▸ WHAT YOU ARE ASKED TO DO: In the copy, keep every line below as it is and leave out the pictures.

|---|

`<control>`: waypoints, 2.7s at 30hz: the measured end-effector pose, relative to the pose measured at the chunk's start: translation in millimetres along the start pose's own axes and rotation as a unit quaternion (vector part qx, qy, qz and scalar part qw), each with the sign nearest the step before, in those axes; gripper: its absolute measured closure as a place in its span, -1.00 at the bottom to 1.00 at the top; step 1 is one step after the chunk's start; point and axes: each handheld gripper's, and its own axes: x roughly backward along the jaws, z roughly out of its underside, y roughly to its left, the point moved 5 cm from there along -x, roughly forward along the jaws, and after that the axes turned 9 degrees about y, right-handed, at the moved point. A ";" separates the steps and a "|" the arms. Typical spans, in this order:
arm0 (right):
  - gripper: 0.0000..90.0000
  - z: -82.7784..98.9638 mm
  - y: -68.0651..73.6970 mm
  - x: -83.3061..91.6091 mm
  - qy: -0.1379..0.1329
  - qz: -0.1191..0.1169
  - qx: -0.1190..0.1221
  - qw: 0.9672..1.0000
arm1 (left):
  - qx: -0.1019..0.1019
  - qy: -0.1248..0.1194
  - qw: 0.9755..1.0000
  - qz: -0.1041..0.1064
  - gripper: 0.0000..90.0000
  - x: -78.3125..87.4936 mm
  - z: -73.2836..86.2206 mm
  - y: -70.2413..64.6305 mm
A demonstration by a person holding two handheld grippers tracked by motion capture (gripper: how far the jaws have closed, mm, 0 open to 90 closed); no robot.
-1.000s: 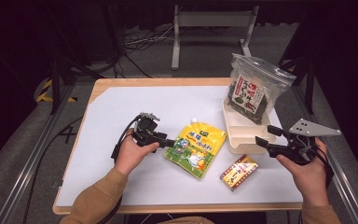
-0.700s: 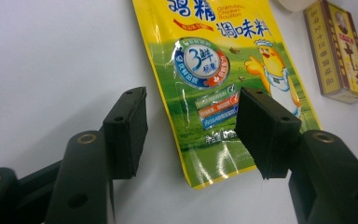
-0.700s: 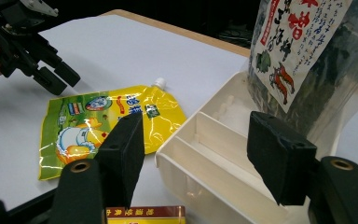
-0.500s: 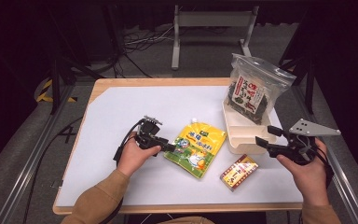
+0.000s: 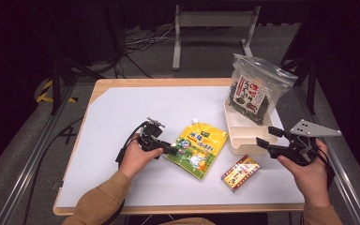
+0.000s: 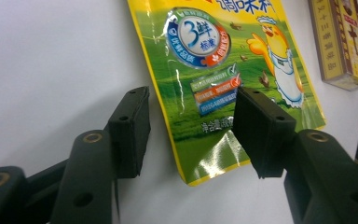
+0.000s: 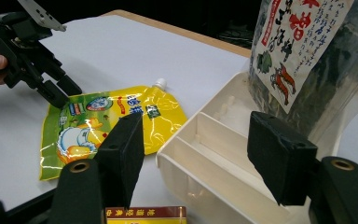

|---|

▸ RESPONSE BELOW:
`<control>`: waypoints, 2.7s at 30hz: the measured end-effector pose, relative to the pose measured at the chunk's start: translation in millimetres along the start pose's own axes and rotation as a unit quaternion (vector part qx, qy, qz and scalar part qw), each with the sign nearest the step before, in those axes; gripper: its absolute measured closure as a place in its span, -1.00 at the bottom to 1.00 at the top; step 1 is one step after the chunk's start; point and axes: each handheld gripper's, and its own axes: x roughly backward along the jaws, z roughly out of its underside, y roughly to its left, the point moved 5 cm from there along -x, roughly forward along the jaws, and after that the axes turned 9 degrees about y, right-handed, at the moved point. A ";" separates the steps and a "|" the arms. Typical spans, in this order:
arm0 (right):
  - gripper: 0.0000..90.0000
  - z: -82.7784..98.9638 mm
  - y: -68.0651..73.6970 mm
  - x: -83.3061..91.6091 mm
  - qy: -0.1379..0.1329
  - qz: -0.1191..0.1169
  - qx: -0.1190..0.1221
  - qw: 0.9672..1.0000
arm1 (left):
  - qx: -0.1019..0.1019
  - qy: -0.1248..0.1194
  - qw: 0.9755..1.0000
  - qz: -0.1041..0.1064
  - gripper: 0.0000..90.0000
  - x: -78.3125..87.4936 mm
  - z: -73.2836..86.2206 mm
  - y: -70.2413..64.6305 mm
A demonstration by a person holding two handheld grippers tracked by motion capture (gripper: how far the jaws have closed, mm, 0 open to 90 closed); no robot.
-1.000s: 
-0.700s: 
-0.700s: 
-0.500s: 
+0.000s: 
+0.000s: 
+0.000s: 

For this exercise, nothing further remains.